TASK TO CARRY OUT:
Find all lines in the listing that include the word "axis", then copy them.

PROVIDED MATERIAL:
▼

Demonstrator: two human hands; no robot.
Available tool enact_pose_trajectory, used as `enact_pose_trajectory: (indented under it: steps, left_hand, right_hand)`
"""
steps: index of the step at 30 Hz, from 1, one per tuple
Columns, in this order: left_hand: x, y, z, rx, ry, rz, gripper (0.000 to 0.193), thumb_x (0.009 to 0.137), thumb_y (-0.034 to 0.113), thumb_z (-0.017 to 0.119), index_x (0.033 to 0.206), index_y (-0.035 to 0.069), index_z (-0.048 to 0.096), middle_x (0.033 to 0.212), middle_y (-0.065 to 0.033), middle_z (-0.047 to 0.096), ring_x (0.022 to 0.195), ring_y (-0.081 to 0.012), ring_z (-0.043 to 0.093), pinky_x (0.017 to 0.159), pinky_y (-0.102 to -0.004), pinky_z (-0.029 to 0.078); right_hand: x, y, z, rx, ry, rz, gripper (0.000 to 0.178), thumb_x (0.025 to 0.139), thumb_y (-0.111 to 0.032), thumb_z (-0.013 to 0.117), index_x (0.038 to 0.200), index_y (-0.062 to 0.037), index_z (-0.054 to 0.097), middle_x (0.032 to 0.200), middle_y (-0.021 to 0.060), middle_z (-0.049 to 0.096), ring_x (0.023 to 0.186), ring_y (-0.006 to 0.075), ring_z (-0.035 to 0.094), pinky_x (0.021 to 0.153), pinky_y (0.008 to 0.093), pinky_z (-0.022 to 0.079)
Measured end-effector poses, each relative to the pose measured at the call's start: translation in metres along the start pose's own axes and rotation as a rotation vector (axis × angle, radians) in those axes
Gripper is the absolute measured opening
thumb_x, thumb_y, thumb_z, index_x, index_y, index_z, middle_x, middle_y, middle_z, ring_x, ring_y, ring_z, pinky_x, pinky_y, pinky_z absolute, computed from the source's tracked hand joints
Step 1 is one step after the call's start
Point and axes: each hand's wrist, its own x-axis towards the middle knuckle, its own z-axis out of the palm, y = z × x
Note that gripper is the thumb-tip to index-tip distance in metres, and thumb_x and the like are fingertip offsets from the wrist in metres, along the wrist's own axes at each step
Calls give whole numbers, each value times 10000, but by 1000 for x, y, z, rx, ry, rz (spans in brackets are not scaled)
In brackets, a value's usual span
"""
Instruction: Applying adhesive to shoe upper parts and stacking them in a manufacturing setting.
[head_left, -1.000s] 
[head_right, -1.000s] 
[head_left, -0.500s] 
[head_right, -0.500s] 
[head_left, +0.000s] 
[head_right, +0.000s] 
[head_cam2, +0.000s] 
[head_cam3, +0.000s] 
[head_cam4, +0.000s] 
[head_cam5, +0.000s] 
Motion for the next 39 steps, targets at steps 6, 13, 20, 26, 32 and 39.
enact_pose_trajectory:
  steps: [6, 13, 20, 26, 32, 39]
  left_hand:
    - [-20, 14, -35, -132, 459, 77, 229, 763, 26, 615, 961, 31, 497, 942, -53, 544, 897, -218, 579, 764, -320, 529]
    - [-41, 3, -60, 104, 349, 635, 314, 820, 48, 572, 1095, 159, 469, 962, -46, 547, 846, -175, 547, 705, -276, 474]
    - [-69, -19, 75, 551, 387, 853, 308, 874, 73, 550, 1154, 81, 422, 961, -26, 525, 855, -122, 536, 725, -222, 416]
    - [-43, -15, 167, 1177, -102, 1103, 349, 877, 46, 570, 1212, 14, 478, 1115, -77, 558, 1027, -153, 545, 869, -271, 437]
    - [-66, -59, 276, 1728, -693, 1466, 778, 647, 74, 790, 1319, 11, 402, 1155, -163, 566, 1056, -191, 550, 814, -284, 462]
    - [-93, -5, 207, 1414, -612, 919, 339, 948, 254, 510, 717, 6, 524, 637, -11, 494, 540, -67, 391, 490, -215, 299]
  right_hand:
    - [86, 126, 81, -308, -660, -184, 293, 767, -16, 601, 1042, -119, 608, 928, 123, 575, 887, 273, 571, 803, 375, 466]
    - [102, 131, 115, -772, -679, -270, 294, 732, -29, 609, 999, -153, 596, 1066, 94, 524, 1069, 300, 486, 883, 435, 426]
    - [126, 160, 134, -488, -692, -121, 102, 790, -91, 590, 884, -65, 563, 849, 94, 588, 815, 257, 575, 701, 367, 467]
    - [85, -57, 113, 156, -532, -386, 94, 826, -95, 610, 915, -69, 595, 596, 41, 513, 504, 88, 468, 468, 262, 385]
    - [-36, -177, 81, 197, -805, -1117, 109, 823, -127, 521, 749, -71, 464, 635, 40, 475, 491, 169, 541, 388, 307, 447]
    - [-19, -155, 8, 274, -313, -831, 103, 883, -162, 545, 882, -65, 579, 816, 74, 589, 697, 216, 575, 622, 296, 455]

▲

SOLUTION TO THE PROBLEM:
Measured end-effector poses, each relative to the pose measured at the call's start: translation in metres along the start pose's own axes and rotation as a rotation vector (axis × angle, radians) in those axes
Point and axes: each hand's wrist, its own x-axis towards the middle knuckle, its own z-axis out of the palm, y = z × x

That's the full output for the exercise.